Márcia Batista Ramos

“He venido a París para olvidarte
pero tú obstinado me impregnas todo espacio.
Eres la quimera horrorosa de los aleros de Notre-Dame,
eres el ángel que invencible sonríe.” 
Maria Luisa Spaziani

Ex-amor:

 Vine a París para olvidarte, me alojé en Montmartre, es uno de los barrios más peculiares y encantadores que tiene París. Antiguamente fue conocido como el barrio de los pintores, debido a que aquí vivieron muchos pintores impresionistas durante el siglo XIX y en el siglo pasado aún era un barrio bohemio. También es un lugar pintoresco por su geografía, está situado en una colina de 130 metros de altura en la orilla derecha del Río Sena y es conocido por la Basílica del Sacre Coeur cerca de la cumbre. Se llega luego de caminar por empinadas y pequeñas callejuelas, me recordó a La Paz, por su geografía. Desde el templo se obtiene vistas panorámicas de la ciudad.

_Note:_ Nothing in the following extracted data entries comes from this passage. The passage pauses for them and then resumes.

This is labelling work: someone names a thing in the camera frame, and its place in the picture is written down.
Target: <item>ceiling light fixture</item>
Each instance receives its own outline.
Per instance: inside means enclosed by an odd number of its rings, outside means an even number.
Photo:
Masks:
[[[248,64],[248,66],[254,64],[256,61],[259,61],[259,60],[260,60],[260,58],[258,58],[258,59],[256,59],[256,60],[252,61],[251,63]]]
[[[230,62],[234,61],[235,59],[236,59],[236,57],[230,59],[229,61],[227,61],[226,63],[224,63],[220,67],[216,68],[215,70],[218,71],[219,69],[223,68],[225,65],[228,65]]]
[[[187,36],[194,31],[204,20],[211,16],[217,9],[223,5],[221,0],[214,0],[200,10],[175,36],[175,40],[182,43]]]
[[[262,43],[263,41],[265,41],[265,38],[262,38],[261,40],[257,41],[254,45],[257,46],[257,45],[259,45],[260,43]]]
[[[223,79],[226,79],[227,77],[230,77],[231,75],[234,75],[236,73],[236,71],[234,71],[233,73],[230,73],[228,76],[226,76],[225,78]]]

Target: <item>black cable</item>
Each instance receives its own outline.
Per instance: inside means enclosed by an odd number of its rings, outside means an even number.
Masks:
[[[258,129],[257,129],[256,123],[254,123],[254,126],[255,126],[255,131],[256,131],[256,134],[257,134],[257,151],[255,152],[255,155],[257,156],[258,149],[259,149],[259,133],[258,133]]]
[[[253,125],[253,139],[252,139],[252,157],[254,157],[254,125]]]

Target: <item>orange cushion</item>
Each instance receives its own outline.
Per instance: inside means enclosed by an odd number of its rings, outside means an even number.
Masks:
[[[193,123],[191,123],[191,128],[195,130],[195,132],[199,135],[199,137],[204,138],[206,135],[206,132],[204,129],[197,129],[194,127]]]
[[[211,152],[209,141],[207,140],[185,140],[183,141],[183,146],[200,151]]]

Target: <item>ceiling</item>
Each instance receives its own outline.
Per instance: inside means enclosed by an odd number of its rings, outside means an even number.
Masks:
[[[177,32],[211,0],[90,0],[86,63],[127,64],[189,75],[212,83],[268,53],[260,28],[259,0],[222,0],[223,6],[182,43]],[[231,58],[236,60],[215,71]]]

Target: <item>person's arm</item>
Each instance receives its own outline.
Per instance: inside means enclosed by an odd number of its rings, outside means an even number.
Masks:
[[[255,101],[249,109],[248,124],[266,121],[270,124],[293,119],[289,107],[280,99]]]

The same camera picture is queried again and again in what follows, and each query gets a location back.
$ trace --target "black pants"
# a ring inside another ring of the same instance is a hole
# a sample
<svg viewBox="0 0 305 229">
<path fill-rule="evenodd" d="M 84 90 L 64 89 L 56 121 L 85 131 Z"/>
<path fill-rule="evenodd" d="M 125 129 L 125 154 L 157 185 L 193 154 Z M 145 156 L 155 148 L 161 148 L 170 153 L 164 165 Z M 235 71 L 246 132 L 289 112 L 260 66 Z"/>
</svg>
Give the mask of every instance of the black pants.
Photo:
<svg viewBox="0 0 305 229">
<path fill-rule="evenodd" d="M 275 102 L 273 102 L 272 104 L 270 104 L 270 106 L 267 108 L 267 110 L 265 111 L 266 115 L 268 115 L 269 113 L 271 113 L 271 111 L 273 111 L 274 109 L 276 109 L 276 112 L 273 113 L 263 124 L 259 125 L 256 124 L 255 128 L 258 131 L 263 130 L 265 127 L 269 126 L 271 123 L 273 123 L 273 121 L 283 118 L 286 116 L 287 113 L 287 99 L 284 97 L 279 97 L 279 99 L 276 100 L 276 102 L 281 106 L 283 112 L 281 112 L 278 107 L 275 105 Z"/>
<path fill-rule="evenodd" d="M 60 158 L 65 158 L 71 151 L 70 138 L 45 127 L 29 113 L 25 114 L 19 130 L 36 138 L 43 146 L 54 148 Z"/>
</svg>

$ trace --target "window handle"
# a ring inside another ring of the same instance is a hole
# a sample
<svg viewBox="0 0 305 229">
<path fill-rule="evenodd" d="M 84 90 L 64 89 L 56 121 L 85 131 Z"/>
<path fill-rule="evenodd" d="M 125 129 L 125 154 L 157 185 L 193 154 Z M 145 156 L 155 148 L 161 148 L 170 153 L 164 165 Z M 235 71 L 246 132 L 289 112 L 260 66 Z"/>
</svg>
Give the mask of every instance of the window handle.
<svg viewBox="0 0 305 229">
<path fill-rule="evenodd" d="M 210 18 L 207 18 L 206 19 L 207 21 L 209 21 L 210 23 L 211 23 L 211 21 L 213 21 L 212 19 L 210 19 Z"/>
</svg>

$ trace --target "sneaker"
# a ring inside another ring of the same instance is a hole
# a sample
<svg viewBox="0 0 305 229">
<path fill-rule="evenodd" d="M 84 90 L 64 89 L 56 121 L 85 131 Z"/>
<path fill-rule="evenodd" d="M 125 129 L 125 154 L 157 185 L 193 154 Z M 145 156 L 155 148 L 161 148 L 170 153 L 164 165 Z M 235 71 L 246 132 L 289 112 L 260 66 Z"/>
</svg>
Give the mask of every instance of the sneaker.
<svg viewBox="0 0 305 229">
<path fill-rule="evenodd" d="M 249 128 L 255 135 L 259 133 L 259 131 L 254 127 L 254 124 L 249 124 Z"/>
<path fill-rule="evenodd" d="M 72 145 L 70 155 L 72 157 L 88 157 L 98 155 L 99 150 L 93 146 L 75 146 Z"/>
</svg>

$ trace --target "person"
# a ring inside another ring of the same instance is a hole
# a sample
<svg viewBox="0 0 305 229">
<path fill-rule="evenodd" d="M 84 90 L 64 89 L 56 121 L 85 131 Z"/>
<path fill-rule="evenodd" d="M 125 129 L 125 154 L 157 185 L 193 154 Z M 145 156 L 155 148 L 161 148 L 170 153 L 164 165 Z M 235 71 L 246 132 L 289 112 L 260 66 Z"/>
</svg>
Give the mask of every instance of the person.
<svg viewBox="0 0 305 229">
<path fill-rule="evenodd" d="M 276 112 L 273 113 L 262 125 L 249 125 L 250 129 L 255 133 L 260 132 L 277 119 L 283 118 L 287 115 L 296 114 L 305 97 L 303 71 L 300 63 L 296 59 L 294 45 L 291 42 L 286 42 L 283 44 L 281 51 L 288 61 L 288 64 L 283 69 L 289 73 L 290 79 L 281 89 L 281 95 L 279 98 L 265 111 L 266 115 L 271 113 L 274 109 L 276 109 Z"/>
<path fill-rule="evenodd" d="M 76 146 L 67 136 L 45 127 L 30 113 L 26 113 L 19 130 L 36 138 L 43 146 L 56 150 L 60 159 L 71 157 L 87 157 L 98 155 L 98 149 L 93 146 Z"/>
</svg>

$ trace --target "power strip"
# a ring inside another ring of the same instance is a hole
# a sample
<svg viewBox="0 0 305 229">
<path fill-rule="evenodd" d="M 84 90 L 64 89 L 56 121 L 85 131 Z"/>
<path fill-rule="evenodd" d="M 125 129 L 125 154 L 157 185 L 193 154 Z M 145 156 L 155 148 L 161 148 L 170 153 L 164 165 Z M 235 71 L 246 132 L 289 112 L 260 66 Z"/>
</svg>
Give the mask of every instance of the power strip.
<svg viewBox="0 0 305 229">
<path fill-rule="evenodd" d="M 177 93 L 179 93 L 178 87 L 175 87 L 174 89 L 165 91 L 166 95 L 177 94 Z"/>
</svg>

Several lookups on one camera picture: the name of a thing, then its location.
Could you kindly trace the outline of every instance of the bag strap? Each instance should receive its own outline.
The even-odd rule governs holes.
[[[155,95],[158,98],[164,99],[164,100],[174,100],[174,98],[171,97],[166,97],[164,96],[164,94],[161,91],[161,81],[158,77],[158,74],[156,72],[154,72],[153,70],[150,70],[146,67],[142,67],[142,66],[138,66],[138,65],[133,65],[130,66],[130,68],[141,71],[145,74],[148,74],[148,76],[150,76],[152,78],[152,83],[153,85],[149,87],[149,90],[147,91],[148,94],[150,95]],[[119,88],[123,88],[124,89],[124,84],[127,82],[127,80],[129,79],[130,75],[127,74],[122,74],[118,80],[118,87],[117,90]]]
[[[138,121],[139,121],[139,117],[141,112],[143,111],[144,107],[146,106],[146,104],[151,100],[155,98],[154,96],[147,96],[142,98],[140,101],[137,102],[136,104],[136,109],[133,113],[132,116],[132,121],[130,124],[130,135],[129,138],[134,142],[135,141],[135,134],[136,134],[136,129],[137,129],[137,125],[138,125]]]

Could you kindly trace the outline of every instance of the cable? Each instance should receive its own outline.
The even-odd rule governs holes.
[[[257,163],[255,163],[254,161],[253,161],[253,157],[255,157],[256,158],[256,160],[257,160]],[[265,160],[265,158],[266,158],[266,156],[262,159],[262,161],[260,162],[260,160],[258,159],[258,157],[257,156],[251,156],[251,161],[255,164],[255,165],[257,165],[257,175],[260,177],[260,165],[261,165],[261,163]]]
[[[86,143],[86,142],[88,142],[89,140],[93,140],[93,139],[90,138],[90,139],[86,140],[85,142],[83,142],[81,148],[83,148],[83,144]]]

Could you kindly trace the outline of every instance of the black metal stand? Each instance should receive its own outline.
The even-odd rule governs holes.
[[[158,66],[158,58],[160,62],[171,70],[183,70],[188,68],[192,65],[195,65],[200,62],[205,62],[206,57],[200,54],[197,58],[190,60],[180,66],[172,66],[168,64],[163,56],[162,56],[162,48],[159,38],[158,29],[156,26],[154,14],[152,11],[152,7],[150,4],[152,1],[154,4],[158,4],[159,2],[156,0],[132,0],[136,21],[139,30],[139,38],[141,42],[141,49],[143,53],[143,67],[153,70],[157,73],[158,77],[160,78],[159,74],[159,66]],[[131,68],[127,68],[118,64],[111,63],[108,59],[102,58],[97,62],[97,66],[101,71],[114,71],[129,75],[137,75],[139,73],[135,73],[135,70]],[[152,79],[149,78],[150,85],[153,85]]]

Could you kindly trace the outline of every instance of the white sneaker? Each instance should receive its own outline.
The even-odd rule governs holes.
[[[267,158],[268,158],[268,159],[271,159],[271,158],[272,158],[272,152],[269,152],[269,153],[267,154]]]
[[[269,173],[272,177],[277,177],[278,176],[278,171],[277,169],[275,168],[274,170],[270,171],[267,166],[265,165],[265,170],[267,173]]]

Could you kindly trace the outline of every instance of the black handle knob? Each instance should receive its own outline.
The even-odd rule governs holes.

El barrio tiene una historia interesante de planetas, monjas, ovejas, reyes, artistas y prostitutas…

Primero llamaron a este lugar de Mons Marcare, o sea Colina de Mercurio. Luego, se lo denominó Mons Martis, que quiere decir Monte de Marte. Cuenta la historia que el Obispo de París, San Denis, fue decapitado en esta colina en el 272 D.C. Después, en la Edad Media se construyeron varios conventos y también fue hospedaje de Enrique IV en 1589. En la época de la Revolución Francesa, los campesinos destruyeron todos los edificios existentes. Pasó el tiempo la lluvia lavó los destrozos, el pasto y la hierba crecieron y algunos desposeídos empezaron a habitar el lugar que se convirtió en una comunidad independiente de París, donde se criaban ovejas. En 1860 pasó a ser el distrito XVIII de la capital francesa.

Luego a mediados del siglo XIX, Montmartre fue lugar de vivienda de numerosos artistas, porque era relativamente barato el alquiler y la comida. En este lugar vivieron artistas de la talla de Van Gogh, Matisse, Renoir y Toulouse-Lautrec (él que era primo de sí mismo). Lógicamente, que cuando ellos habitaban por esos lares, el barrio tenía la peor reputación, porque de a poco, se instalaron innúmeros burdeles y cabarets desde el 1800.

Hoy, ya no es el barrio que Charles Aznavour inmortalizó en su canción la Bohéme en 1965.  Hay lugares preciosos como la Rue Lepic con sus tradicionales cafés (donde se filmó la película Amélie), pero Montmartre, hoy es un lugar turístico, las luces de neón en las proximidades de la Place Pigalle, donde se encuentran varios cabarets, entre ellos el mítico Moulin Rouge, y la parte más bohemia, a la que se llega luego de subir unos 200 escalones o utilizando el funicular. En la zona más alta de la colina y enmarcada por la Place du Teatre, es muy agradable, tiene restaurantes y galerías de arte. Ya caminé por todo el barrio: la Iglesia y el mercado de Saint Pierre, el Espace Dali, el Theatre de Abbesses, el cabaret Patachou, elcementerio,la estatua deChevalier de la Barre, la Place Blanche, la Bonne Franquette y la Place Emile-Goudeau.

En fin, hay mucho que pasear y conocer en la ville lumière, apenas estoy empezando. Vine a París para olvidarte y seguramente, cuando leas está carta ya te habré olvidado. París, 29 de septiembre de 2022.